### Problem requirements
The records should be restated exactly from their first line through the line with "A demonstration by" in it.

### Information supplied
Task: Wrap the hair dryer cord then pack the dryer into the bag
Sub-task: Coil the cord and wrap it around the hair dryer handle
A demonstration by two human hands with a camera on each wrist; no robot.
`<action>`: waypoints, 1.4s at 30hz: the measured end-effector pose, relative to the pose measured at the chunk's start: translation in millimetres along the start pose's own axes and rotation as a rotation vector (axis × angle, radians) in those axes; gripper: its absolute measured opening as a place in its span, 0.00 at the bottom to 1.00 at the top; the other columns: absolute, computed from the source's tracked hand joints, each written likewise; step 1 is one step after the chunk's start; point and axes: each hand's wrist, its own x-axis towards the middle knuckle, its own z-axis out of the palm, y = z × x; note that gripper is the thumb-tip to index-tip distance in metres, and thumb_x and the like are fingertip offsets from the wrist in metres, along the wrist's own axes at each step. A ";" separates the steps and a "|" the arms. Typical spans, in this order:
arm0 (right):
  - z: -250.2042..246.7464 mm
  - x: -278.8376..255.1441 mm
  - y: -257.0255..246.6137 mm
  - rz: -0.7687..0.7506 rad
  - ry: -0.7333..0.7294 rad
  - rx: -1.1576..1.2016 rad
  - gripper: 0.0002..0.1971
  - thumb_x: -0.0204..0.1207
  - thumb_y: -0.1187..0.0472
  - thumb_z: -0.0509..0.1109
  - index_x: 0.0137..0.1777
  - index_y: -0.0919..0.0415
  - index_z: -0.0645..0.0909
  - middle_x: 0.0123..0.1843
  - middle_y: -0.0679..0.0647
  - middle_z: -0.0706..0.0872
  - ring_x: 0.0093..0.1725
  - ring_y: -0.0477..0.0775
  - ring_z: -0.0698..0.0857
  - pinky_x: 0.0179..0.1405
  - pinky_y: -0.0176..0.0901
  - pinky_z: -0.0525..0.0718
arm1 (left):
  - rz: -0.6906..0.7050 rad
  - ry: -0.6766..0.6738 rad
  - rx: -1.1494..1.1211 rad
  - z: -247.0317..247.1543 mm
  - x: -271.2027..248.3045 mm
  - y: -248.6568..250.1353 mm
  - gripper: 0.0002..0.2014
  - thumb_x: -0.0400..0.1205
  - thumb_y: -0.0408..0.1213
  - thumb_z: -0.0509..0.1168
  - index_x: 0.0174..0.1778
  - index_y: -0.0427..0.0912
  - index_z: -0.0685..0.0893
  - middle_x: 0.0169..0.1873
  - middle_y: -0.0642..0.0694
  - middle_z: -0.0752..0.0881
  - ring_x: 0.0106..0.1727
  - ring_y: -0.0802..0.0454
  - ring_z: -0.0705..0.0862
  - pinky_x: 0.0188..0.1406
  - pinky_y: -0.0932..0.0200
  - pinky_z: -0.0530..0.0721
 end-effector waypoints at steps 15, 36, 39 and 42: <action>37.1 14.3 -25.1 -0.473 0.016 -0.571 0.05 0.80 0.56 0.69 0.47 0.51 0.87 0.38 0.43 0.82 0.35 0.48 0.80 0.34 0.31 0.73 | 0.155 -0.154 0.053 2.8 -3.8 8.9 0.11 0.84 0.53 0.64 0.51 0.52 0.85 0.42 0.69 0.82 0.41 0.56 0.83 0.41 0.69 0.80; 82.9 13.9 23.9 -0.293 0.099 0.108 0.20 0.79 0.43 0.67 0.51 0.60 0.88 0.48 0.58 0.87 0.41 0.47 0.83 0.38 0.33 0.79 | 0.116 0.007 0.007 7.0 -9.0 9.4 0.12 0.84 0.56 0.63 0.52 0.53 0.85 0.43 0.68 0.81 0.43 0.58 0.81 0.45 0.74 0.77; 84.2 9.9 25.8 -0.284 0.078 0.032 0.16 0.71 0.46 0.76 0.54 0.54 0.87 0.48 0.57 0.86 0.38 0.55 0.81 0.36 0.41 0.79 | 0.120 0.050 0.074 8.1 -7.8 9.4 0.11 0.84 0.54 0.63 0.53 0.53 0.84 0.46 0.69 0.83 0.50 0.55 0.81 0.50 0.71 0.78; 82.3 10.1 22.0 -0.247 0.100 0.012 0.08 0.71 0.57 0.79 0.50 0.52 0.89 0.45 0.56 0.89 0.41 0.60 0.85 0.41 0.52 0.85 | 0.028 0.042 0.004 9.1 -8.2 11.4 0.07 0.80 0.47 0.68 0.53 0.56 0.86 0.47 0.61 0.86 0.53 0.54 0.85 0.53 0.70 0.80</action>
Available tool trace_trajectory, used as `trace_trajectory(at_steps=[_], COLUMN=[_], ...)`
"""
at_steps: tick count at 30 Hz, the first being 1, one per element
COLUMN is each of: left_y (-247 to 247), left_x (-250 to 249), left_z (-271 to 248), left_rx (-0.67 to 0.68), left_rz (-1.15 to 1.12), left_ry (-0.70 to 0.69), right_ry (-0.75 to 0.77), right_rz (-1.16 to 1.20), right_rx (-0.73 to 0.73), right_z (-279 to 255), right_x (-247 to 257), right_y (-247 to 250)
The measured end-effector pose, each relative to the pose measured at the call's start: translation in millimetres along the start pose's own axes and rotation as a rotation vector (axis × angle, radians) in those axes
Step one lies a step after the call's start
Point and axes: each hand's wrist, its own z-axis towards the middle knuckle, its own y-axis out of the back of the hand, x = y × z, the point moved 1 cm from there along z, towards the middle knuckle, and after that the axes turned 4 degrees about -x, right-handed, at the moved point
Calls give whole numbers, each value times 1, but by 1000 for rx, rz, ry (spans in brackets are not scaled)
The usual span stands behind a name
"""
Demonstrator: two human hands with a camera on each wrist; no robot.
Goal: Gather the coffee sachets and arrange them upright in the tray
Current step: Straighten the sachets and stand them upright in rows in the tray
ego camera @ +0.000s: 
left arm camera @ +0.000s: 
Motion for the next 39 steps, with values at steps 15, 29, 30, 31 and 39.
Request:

### Written answer
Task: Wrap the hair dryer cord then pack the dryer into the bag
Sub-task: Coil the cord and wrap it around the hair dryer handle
A demonstration by two human hands with a camera on each wrist; no robot.

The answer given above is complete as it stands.